In my attempts to convert others into believers, they’ll ask me “where should I go to learn about testing?” To which I always respond, “learn about the test pyramid, then start writing tests.” The only problem is, if you don’t know where to start, the number of resources on testing can be overwhelming. I’ve compiled some suggestions based on what has worked for me.

The Test Pyramid

Before writing any tests, let’s start with some theory and fundamentals in order to:

  1. Gain a high-level familiarity with the types of tests you’ll often see in practice

  2. Give a pragmatic approach to where to spend your time and energy as you learn

This practical test pyramid article explains the test pyramid and gives a brief introduction to some types of tests you’ll encounter in practice. To highlight a few key points made:

  • The original test pyramid had only three levels (unit, service, UI). In modern architectures, many teams are building software platforms, not a single app. With more interaction points came new levels of the pyramid, such as integration tests and contract tests.

  • You can – and many people do – refer to each level by a variety of names. For example: component tests, acceptance tests, and functional tests are sometimes used interchangeably and sometimes used to differentiate between whether you’re testing the functionality of a single service/component versus the entire system.

  • Keep the balance illustrated in the pyramid: most of your tests should be fast and easy to diagnose unit tests, while very few should be long-running and brittle end to end tests.

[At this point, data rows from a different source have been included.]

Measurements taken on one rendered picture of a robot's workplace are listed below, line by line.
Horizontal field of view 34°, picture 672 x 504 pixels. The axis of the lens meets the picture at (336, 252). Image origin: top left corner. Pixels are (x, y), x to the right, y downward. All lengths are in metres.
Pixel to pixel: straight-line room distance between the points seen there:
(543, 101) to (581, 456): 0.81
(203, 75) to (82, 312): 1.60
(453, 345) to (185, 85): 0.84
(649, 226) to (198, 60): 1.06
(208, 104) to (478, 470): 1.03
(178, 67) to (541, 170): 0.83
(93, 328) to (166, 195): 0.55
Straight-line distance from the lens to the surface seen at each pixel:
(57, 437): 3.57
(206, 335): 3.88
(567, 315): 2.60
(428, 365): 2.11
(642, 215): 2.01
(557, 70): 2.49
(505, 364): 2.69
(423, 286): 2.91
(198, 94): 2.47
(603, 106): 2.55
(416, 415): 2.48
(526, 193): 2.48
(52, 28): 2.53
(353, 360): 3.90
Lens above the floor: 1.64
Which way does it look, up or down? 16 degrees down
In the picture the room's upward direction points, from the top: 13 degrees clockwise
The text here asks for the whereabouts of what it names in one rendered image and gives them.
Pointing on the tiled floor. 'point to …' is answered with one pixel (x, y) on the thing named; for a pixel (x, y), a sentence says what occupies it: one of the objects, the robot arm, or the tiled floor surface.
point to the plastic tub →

If you’re genuinely new to testing, you should focus on unit testing first. Unit tests are the fastest, easiest to implement and diagnose, and make up the bulk of your tests.

Tooling and Methodologies

When writing tests, the framework you use, to a large extent, influences the style and methodologies you use to implement your test. Beyond the framework, you can adopt your own standards with naming conventions, code style, and additional libraries for mocking and assertions. Consistency with regard to writing tests helps you to be able to maintain and diagnose test failures as well as onboard new team members to do the same.

Framework

A test framework provides the runner (which executes tests) and the guidelines/conventions for writing tests. A family of unit test frameworks has emerged over time with similar conventions and functionality, they’re generally referred to as “xUnit” but specific implementations replace the x with the first letter of the language. In the Java community, where I have the most experience and will focus most of my advice, there’s JUnit. Other implementations include xUnit.net and NUnit for .NET, unittest/pyUnit for Python, and many more. In most frameworks, tests are broken down into test suites, test classes, and test methods. For each class you’ve implemented, you should have a corresponding test class for unit tests. Each test method then invokes one specific code path within a method in your source. This introduction to the JUnit 5 Test Annotation explains how to implement a test method. To avoid duplicate code within your tests, setup and teardown methods are supported by many frameworks to provide logic common across all test methods within a class or suite. After you’ve written a few unit tests using just those basic constructs, take a deeper look at more JUnit 5 tutorials. As you get more comfortable, you can leverage other features to simplify the act of implementing tests and diagnosing failures.

Naming Convention

You may have noticed in that test annotation tutorial that all of the example tests were named similarly:

given{input}_when{action}_then{expectation}

As mentioned in the test pyramid article, this convention comes from the Behavior Driven Development (BDD) style of testing. This methodology states that your design (and therefore your tests) should be defined in plain text, usually to the extent that a non-technical person could read the name of the test and understand what behavior you’re trying to validate. I personally am a proponent of BDD testing for exactly that reason: I want to be able to look at a test and quickly know its exact purpose. Another slight variation that I tend to use looks like:

{method}_given{input}_should{expectation}

For unit testing, where the focus is on the unit under test (ie: the method), this naming convention highlights that information.

Mocking

When writing unit tests, your goal is to validate the responsibilities of the class and method under test, which often means you’ll often not want to use the object’s real dependencies. The implementation you’d inject was conceptually referred to as a test double in the test pyramid article, but colloquially you’ll often hear this practice referred to as “mocking”.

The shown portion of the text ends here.